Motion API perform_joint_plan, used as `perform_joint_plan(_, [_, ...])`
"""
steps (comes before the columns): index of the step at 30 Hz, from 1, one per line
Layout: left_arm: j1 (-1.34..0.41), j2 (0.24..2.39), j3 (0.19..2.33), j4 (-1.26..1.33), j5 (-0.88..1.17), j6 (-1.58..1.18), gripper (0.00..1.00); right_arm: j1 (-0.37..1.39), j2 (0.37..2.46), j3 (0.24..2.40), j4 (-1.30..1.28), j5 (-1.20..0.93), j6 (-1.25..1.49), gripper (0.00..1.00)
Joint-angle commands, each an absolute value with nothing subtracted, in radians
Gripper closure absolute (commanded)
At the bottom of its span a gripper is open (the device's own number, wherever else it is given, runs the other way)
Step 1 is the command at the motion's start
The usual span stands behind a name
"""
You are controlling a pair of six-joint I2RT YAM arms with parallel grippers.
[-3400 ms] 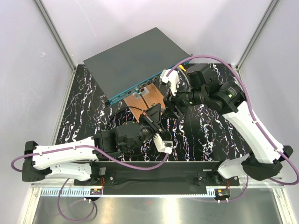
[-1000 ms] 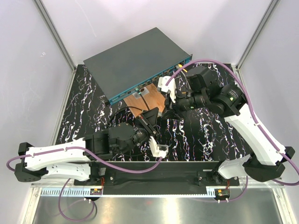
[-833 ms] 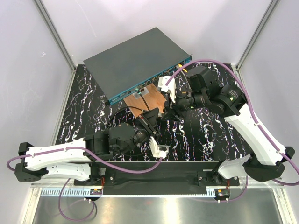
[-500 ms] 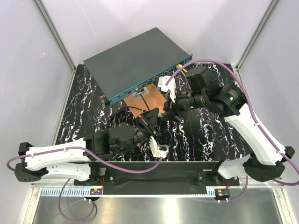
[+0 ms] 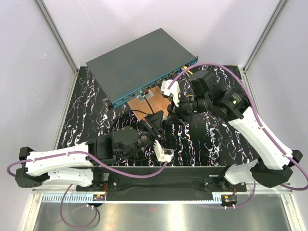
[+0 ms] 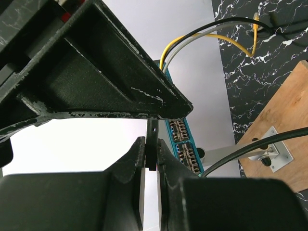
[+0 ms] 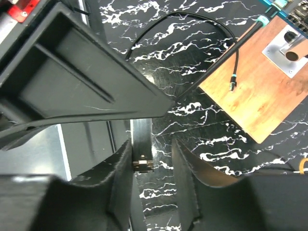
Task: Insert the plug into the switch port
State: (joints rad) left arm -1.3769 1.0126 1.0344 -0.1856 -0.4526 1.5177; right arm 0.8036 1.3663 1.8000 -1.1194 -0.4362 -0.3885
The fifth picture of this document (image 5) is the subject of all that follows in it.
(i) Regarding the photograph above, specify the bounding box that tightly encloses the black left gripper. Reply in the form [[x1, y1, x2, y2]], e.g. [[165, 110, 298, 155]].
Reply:
[[121, 111, 166, 160]]

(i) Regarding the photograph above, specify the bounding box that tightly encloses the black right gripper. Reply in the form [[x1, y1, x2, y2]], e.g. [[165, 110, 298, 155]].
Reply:
[[166, 90, 210, 127]]

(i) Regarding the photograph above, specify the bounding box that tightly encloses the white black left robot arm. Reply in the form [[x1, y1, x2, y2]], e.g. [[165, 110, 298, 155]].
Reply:
[[7, 111, 174, 191]]

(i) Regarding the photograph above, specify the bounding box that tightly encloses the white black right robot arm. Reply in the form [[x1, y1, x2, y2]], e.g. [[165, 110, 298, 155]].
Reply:
[[161, 70, 303, 191]]

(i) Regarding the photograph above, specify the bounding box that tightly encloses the wooden board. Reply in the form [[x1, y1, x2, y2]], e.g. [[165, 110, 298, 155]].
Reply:
[[127, 86, 170, 120]]

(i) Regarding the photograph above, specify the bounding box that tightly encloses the right orange connector block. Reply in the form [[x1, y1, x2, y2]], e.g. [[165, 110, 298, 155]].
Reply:
[[223, 194, 237, 203]]

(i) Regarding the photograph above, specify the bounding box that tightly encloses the orange connector block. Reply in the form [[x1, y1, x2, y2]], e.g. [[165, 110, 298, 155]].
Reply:
[[93, 194, 106, 201], [223, 194, 237, 203]]

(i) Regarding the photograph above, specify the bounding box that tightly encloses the left orange connector block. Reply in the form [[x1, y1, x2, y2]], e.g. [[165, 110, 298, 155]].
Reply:
[[93, 194, 106, 201]]

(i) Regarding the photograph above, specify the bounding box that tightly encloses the black fibre cable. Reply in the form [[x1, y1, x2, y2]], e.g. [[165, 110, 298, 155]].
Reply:
[[109, 95, 167, 162]]

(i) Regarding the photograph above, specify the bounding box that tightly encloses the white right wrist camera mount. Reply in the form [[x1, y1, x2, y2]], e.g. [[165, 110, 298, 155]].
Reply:
[[160, 79, 180, 107]]

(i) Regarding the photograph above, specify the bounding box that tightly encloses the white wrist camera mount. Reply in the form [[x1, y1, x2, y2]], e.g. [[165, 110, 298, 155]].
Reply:
[[154, 140, 174, 163], [160, 79, 180, 107]]

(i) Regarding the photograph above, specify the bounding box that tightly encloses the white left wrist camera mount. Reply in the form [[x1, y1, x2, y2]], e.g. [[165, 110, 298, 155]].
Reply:
[[154, 140, 174, 163]]

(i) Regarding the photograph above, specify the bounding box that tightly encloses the dark grey network switch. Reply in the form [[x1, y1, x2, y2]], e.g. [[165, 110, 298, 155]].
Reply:
[[86, 28, 198, 109]]

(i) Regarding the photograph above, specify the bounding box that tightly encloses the aluminium frame rail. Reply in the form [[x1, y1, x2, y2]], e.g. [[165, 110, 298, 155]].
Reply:
[[31, 175, 293, 205]]

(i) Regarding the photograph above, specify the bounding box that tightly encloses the left aluminium frame post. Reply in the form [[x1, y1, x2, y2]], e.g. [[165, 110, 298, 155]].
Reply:
[[33, 0, 80, 74]]

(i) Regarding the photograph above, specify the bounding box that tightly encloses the aluminium frame post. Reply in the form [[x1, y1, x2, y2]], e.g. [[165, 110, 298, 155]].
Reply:
[[33, 0, 80, 74], [243, 0, 289, 72]]

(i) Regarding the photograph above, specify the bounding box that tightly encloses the right aluminium frame post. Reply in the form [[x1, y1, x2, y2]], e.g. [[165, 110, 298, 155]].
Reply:
[[243, 0, 289, 72]]

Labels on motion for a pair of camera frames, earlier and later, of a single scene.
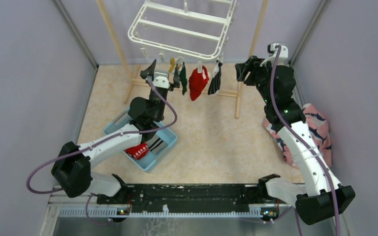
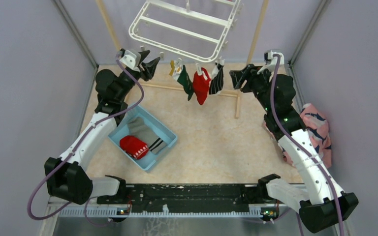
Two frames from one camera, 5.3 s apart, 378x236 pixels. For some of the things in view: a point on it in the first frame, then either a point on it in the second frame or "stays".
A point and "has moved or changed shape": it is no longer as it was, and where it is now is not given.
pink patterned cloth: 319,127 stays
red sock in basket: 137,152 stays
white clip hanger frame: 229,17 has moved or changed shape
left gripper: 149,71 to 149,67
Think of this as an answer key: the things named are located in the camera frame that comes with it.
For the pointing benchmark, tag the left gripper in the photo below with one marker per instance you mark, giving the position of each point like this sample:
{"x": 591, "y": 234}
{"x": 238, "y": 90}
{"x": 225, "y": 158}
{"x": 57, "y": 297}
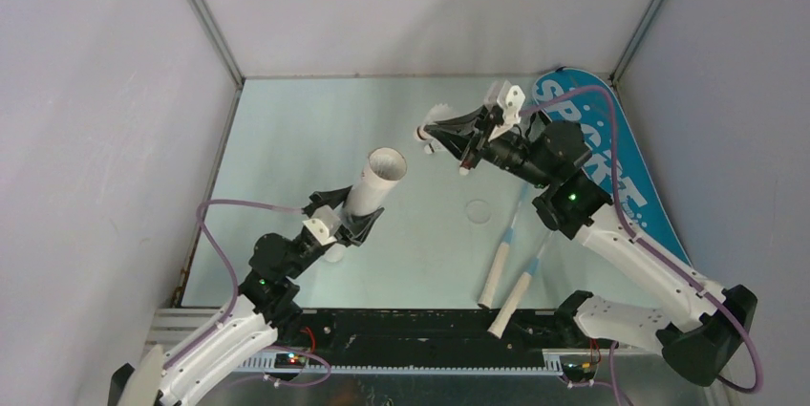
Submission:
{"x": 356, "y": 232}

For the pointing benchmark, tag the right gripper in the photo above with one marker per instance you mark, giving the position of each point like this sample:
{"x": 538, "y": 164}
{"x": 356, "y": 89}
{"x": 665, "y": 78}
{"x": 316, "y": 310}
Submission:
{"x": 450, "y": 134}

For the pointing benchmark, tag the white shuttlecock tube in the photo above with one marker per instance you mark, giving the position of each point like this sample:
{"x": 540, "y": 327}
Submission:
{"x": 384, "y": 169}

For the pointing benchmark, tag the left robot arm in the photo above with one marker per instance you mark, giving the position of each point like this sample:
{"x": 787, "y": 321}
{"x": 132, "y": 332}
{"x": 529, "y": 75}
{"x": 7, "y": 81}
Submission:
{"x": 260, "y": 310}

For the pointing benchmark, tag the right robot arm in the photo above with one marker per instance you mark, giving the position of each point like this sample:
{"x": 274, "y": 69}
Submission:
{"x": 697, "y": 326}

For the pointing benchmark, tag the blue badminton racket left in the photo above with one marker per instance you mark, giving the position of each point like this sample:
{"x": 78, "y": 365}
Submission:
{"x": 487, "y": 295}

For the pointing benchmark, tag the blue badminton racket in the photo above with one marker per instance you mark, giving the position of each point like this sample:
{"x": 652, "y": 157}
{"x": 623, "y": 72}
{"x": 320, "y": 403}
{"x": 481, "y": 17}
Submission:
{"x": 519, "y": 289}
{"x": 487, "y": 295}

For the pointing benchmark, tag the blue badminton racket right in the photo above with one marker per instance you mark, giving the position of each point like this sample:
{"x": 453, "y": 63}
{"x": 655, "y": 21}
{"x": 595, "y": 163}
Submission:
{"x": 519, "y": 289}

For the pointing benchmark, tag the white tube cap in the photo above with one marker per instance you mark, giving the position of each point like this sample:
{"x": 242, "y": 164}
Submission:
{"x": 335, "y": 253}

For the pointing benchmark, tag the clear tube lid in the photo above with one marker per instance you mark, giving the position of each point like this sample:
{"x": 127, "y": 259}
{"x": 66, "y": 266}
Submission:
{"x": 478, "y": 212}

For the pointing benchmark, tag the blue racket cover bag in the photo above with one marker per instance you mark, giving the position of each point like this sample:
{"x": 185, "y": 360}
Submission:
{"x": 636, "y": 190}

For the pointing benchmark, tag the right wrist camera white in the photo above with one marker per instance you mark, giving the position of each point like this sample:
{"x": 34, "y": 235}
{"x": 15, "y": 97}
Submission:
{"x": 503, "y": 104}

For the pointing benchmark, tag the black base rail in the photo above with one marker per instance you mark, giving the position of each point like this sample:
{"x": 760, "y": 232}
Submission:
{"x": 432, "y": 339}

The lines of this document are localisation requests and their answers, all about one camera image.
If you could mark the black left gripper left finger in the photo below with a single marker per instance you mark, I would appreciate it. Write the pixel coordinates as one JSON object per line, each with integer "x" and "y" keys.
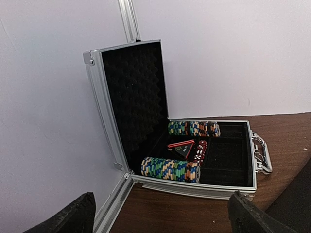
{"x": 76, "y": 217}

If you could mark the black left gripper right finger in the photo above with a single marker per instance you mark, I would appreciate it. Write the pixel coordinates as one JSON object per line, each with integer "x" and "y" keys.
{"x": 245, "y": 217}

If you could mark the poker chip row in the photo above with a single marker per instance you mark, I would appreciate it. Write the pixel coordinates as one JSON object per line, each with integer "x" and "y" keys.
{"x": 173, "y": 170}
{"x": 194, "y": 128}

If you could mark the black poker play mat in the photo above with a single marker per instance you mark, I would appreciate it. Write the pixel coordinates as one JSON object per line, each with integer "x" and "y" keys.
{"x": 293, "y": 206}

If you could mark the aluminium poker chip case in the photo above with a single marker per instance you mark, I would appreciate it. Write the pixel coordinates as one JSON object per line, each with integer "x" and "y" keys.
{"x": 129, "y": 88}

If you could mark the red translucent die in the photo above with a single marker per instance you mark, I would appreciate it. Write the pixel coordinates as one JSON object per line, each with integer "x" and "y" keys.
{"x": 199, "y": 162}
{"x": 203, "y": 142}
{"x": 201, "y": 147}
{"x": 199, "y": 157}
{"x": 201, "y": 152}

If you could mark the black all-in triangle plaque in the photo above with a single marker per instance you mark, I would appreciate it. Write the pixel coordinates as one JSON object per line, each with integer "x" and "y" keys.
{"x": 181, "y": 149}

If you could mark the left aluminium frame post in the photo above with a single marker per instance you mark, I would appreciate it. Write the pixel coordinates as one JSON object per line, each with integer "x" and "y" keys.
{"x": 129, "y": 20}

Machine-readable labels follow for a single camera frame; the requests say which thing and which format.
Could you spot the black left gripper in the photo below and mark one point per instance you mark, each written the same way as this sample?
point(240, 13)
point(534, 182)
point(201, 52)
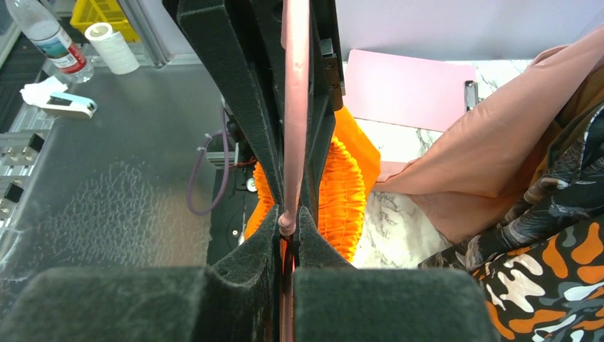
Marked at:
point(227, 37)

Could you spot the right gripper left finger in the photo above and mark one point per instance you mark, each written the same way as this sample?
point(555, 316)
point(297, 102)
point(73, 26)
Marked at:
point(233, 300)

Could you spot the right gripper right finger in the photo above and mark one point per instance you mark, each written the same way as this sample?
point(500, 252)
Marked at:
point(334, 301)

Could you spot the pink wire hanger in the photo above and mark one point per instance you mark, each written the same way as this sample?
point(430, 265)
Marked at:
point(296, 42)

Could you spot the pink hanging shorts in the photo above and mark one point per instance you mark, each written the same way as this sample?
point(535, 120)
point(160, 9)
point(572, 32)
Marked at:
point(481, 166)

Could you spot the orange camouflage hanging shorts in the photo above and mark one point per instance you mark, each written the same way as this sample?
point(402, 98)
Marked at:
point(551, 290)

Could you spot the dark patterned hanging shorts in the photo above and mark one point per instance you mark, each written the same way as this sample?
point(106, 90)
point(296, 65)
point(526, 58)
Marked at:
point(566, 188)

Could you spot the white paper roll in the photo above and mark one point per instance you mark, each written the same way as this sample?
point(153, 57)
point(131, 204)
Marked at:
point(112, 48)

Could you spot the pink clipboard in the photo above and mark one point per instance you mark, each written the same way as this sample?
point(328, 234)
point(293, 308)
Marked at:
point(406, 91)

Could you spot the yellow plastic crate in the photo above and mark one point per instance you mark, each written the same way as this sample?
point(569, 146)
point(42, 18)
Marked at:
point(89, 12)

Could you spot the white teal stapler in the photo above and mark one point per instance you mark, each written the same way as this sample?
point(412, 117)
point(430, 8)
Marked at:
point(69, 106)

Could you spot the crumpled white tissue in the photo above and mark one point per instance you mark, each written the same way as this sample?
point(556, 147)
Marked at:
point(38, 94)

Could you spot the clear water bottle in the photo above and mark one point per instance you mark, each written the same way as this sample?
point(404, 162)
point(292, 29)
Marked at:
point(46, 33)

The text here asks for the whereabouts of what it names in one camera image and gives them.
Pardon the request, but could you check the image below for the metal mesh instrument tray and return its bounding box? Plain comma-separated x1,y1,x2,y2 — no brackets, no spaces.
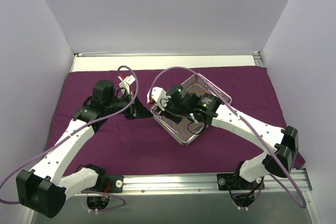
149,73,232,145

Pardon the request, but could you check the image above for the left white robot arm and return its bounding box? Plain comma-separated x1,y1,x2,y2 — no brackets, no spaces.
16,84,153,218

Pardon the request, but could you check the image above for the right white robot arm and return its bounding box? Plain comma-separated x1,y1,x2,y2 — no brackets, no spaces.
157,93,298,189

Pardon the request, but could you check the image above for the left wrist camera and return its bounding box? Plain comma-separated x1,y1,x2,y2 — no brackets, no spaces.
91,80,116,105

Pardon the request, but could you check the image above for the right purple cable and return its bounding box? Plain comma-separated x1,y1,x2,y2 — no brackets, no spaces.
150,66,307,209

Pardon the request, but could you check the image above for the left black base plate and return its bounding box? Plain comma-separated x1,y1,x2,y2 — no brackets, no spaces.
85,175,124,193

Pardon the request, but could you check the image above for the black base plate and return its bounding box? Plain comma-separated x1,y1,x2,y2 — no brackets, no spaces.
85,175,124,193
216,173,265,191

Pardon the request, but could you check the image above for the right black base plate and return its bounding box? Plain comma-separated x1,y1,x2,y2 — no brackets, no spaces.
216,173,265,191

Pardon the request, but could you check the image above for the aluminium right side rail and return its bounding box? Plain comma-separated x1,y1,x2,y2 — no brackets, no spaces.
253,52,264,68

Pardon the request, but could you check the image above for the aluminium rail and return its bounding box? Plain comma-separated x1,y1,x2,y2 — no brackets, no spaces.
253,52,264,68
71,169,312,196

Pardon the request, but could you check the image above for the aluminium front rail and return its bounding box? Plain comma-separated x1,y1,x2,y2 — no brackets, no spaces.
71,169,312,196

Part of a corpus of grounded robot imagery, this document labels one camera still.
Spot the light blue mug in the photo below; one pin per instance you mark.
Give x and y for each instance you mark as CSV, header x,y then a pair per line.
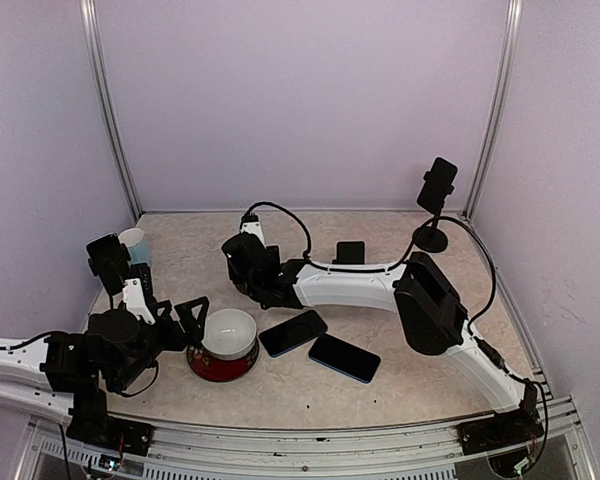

**********

Instructions for the task: Starting at the first line of the records, print each line exactly, stopping after the line that contains "Gripper closure absolute (commanded)".

Output below:
Motion API perform_joint_plan, used as `perform_joint_plan(_, [_, ...])`
"""
steps (comes before the columns): index of the step at 30 Hz, from 1, one per line
Layout: left_arm: j1 (-1.34..0.41), j2 (0.24..2.39), j3 (0.19..2.33), j4 (-1.26..1.33), j5 (-0.88..1.17), j6 (-1.58..1.18), gripper (0.00..1.00); right_arm: j1 (-0.37..1.39), j2 (0.37..2.46), j3 (0.24..2.40), j4 (-1.30..1.28), j5 (-1.20..0.93), j6 (-1.25..1.49), gripper (0.00..1.00)
Joint-angle commands, each an absolute value with nothing subtracted, in radians
Gripper closure absolute (commanded)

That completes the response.